* TASK ITEM *
Copy all records exactly; omit pictures.

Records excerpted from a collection
--*--

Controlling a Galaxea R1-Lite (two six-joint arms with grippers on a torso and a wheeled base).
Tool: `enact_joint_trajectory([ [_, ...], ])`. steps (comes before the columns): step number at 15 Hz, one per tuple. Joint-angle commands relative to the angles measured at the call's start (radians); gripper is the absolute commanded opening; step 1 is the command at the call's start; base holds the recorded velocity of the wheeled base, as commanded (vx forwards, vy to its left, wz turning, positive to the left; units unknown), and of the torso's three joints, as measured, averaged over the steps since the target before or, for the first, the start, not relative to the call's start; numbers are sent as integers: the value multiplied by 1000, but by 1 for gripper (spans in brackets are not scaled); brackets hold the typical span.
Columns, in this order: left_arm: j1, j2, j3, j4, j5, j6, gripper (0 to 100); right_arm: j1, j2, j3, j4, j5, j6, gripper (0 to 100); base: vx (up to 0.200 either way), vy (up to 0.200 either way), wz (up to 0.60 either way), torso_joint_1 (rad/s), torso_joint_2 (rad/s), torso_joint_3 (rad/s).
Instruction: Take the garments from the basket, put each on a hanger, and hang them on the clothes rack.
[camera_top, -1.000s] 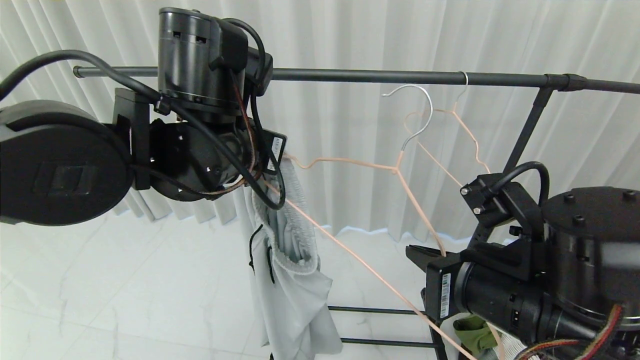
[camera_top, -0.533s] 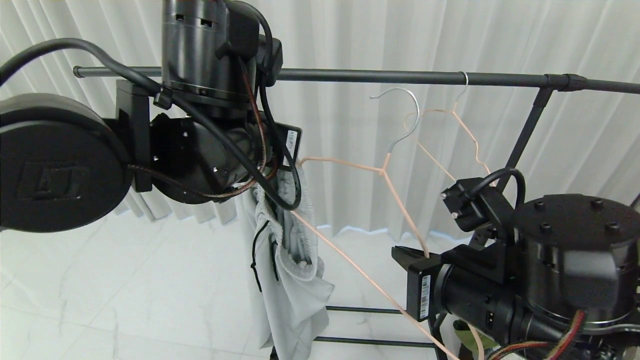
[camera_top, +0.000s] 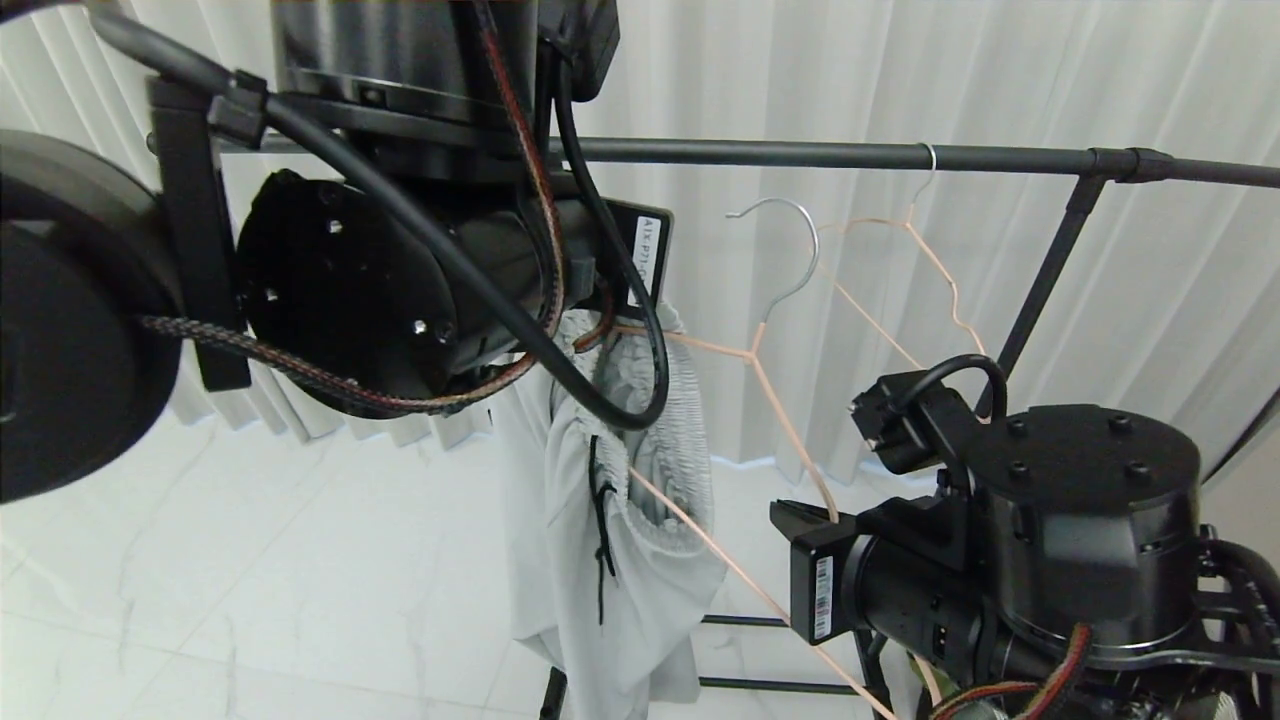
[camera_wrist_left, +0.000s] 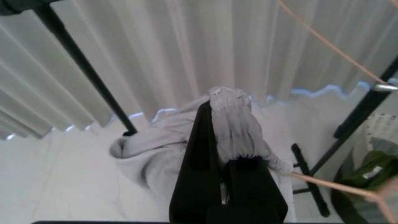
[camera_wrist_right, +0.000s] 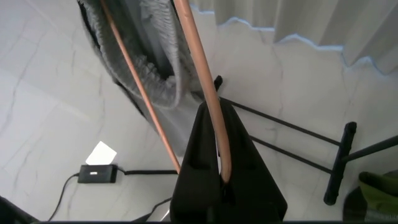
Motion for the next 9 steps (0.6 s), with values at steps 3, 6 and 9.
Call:
enact_joint_trajectory([
  [3,-82,2,-6,1,-1,-16,0,1,19,-16,-23,0,0,0,0,0,0,0,0,0],
  [6,-96,5,-2,1,-2,-29,0,1,19,-16,-49,3,-4,0,0,0,0,0,0,0],
  [9,-96,-3,4,1,-2,-30,0,-4,6,-13,-61,1,-4,0,0,0,0,0,0,0],
])
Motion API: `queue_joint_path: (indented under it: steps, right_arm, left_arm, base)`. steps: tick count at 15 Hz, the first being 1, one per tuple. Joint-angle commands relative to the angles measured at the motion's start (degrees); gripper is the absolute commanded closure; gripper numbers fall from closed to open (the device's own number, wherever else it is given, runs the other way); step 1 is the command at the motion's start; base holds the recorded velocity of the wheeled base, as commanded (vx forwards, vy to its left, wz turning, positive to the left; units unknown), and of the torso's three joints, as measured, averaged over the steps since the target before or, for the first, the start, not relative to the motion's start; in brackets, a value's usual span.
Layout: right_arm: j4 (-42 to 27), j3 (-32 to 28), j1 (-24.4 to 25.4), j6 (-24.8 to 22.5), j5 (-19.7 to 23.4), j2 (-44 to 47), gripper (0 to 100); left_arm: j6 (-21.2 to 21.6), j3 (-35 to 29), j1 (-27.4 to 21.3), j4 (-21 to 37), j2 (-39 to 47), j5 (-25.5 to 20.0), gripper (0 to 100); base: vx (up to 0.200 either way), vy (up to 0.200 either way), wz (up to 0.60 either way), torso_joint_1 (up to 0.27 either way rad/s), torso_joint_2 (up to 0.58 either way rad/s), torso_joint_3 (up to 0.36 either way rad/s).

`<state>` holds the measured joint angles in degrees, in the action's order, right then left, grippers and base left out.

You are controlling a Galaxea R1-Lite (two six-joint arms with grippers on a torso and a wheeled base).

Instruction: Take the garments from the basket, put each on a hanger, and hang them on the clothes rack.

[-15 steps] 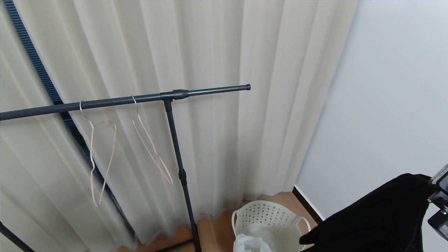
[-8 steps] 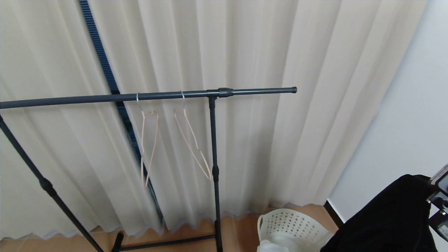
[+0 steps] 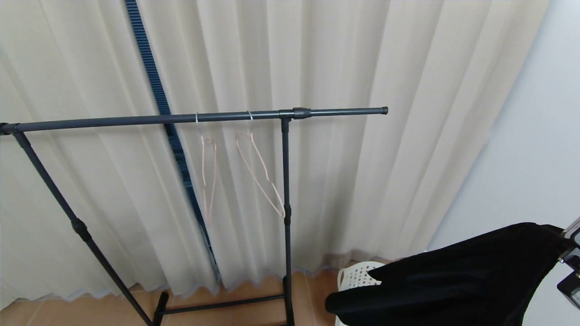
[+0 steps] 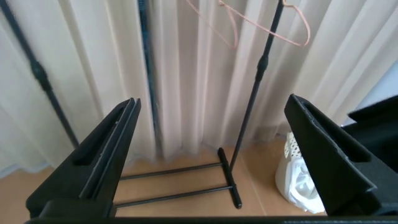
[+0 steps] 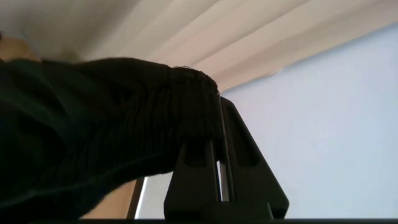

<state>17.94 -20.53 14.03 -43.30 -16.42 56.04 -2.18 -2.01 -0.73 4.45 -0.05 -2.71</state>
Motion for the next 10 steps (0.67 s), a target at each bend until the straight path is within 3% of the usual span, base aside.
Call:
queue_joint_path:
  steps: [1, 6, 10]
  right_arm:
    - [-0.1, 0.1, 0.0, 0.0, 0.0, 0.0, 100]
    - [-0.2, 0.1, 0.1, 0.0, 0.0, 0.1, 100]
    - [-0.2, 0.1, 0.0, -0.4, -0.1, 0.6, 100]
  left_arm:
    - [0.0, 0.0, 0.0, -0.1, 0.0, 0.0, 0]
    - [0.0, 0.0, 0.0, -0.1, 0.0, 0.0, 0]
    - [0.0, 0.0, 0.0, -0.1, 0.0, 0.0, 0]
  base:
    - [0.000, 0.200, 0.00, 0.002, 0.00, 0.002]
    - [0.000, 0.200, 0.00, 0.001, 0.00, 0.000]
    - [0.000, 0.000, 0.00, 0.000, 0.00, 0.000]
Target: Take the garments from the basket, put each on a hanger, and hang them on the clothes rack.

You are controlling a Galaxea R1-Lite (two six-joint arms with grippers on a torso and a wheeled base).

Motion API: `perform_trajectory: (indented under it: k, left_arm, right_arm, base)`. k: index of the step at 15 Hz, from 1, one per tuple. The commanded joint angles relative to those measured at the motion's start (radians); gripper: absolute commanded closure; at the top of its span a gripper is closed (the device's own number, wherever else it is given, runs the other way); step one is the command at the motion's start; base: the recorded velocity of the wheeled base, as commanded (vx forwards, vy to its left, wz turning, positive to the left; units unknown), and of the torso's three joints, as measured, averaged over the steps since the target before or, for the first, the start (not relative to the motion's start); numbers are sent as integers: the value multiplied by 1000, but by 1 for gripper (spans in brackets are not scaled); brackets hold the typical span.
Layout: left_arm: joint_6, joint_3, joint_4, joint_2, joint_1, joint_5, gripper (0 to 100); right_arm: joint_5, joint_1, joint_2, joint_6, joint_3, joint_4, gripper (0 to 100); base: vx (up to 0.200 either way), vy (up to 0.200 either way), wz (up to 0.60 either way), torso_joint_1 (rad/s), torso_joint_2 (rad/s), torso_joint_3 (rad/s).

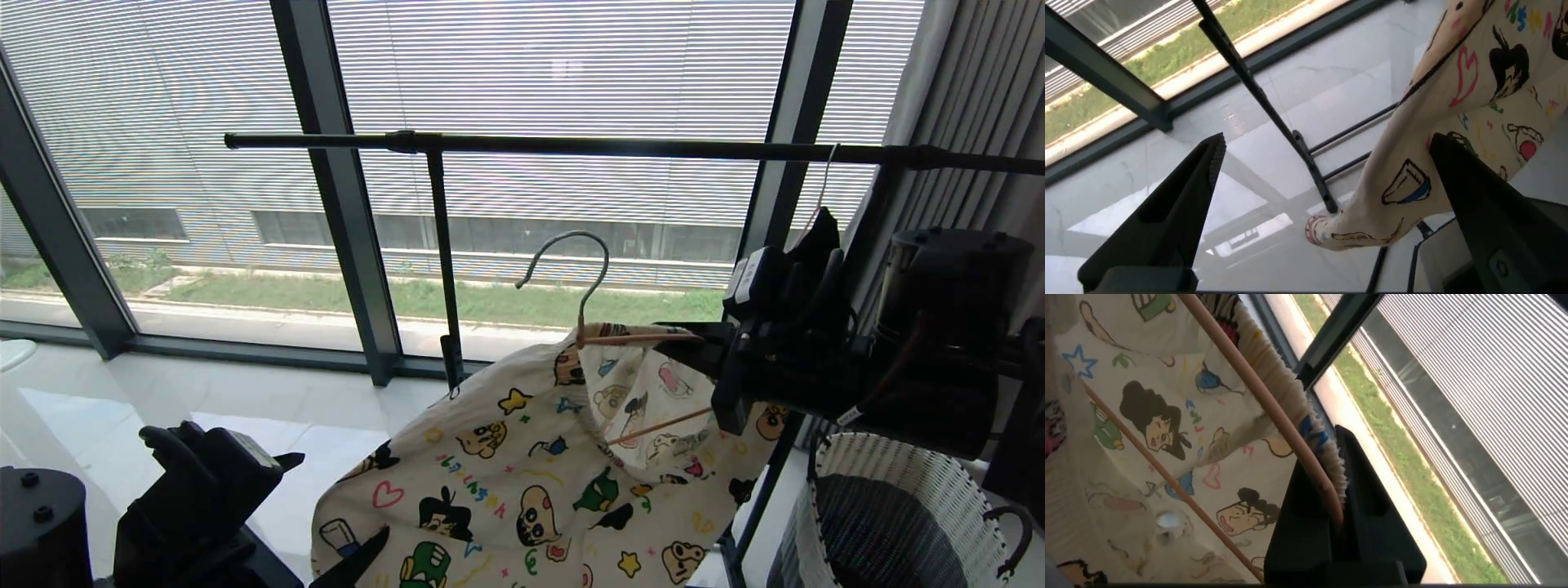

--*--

* RESPONSE TO THIS EXERCISE *
Controlling a Galaxea R1-Lite (two six-joint arms with grippers on a torso and a wheeled base).
Tool: `enact_joint_trajectory([ [_, ...], ])`. steps (comes before the columns): step number at 15 Hz, one per tuple. Joint-angle commands relative to the angles measured at the call's start (radians); gripper is the absolute commanded opening; step 1 is the command at the call's start; base holds the recorded velocity of the wheeled base, as commanded (vx forwards, vy to its left, wz turning, positive to the left; units unknown), and of the torso's three joints, as measured, averaged over the steps since the target before or, for the first, the start, not relative to the call's start; numbers are sent as integers: the value multiplied by 1000, but by 1 for gripper (spans in brackets are not scaled); brackets hold the typical span.
Columns, in this order: left_arm: j1, j2, j3, j4, j5, j6, gripper (0 to 100); right_arm: j1, j2, j3, j4, j5, j6, gripper (0 to 100); base: vx (up to 0.200 either way), vy (up to 0.200 either way), wz (up to 0.60 either way), torso_joint_1 (rad/s), torso_joint_2 (rad/s), torso_joint_3 (rad/s).
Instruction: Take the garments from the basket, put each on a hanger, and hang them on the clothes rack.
[camera_top, -1.000s] 
[camera_top, -0.533s] 
[camera_top, +0.000s] 
[camera_wrist_left, +0.000s] 
[camera_wrist_right, +0.000s] 
Motion for the next 9 steps (0.6 s), with values at steps 3, 6 and 9.
Call:
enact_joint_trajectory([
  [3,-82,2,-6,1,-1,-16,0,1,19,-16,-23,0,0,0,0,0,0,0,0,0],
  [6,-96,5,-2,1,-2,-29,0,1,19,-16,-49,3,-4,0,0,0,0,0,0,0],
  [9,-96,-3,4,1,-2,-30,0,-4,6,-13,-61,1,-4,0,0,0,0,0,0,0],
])
Motion API: `queue_joint_path: (indented under it: steps, right_arm, left_arm, base)`. steps: tick count at 15 Hz, the first being 1, one per tuple. Joint-angle commands relative to the angles measured at the motion's start (degrees); gripper is the absolute commanded closure; gripper numbers fall from closed to open (the device's own number, wherever else it is given, runs the other way); step 1 is the command at the motion's start; base holds the recorded velocity of the wheeled base, as commanded (vx forwards, vy to its left, wz turning, positive to the left; units unknown), and of the torso's three joints, as measured, averaged over the steps since the target before or, for the first, the start, not relative to the motion's start; in brackets, a value's usual span.
Layout: right_arm: j4 (-42 to 27), j3 (-32 to 28), j1 (-24.4 to 25.4), j6 (-24.8 to 22.5), j5 (-19.7 to 23.4), j2 (-44 to 47), gripper (0 to 100); left_arm: j6 (-21.2 to 21.6), j3 (-35 to 29), j1 (-27.4 to 21.3), j4 (-21 to 37), j2 (-39 to 47), j5 (-25.5 to 20.0), gripper (0 to 100); base: vx (up to 0.200 either way), vy (up to 0.200 either way), wz (up to 0.60 either way), torso_joint_1 (up to 0.27 either way rad/s), torso_joint_2 (up to 0.58 either way rad/s), torso_joint_3 (up to 0.36 either way rad/s).

`<state>` holds the measured joint angles in degrees, in the action's order, right then left, grippers and base left out.

You are controlling a Galaxea R1-Lite (two six-joint arms with grippers on a torso and a wheeled base).

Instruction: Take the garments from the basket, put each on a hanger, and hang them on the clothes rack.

[-15 steps] 
[-8 steps] 
[+0 steps] 
[+0 steps] 
[+0 steps] 

<state>17.94 -20.53 14.03 -43.30 -16.42 56.04 -2.18 -2.01 -0.73 4.45 -0.05 -2.71</state>
Motion for the next 10 steps (0.67 s), a target at each bend until the straight path is within 3% of the usual span, base aside.
Call:
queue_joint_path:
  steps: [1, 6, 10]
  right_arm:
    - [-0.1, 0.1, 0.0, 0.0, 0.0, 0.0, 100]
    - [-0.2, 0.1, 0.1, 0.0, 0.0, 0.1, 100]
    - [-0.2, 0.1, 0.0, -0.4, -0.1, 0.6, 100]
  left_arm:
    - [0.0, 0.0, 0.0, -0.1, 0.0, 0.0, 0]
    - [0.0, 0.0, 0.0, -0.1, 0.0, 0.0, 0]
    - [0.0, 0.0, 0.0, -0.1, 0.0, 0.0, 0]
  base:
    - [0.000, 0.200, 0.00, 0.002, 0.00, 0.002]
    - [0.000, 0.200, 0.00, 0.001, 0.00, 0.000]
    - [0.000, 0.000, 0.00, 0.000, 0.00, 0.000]
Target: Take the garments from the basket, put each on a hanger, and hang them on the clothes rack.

You are controlling a Galaxea R1-Lite (two six-joint arms with grippers on a torso and a wheeled base).

Motion API: `perform_trajectory: (indented under it: k, left_arm, right_arm, base)`. k: index of the step at 15 Hz, from 1, one per tuple. The commanded joint angles relative to those measured at the motion's start (radians); gripper: absolute commanded closure; at the top of its span a gripper is closed (the device's own number, wherever else it is given, runs the other way); step one is the command at the motion's start; base: the recorded velocity of the wheeled base, as commanded (vx forwards, vy to its left, wz turning, positive to the left; units unknown), and of the torso's three joints, as measured, averaged over the steps since the target before or, for the first, the start (not relative to the motion's start); numbers are sent as integers: the value multiplied by 1000, but by 1 for gripper (spans in brackets are not scaled); brackets hold the typical span.
Layout: left_arm: joint_6, joint_3, joint_4, joint_2, joint_1, joint_5, gripper (0 to 100); right_arm: joint_5, joint_1, joint_2, joint_6, joint_3, joint_4, gripper (0 to 100); base: vx (up to 0.200 either way), vy (up to 0.200 either way), wz (up to 0.60 either way), torso_joint_1 (rad/s), torso_joint_2 (rad/s), torso_joint_3 (rad/s).

No additional answer is needed.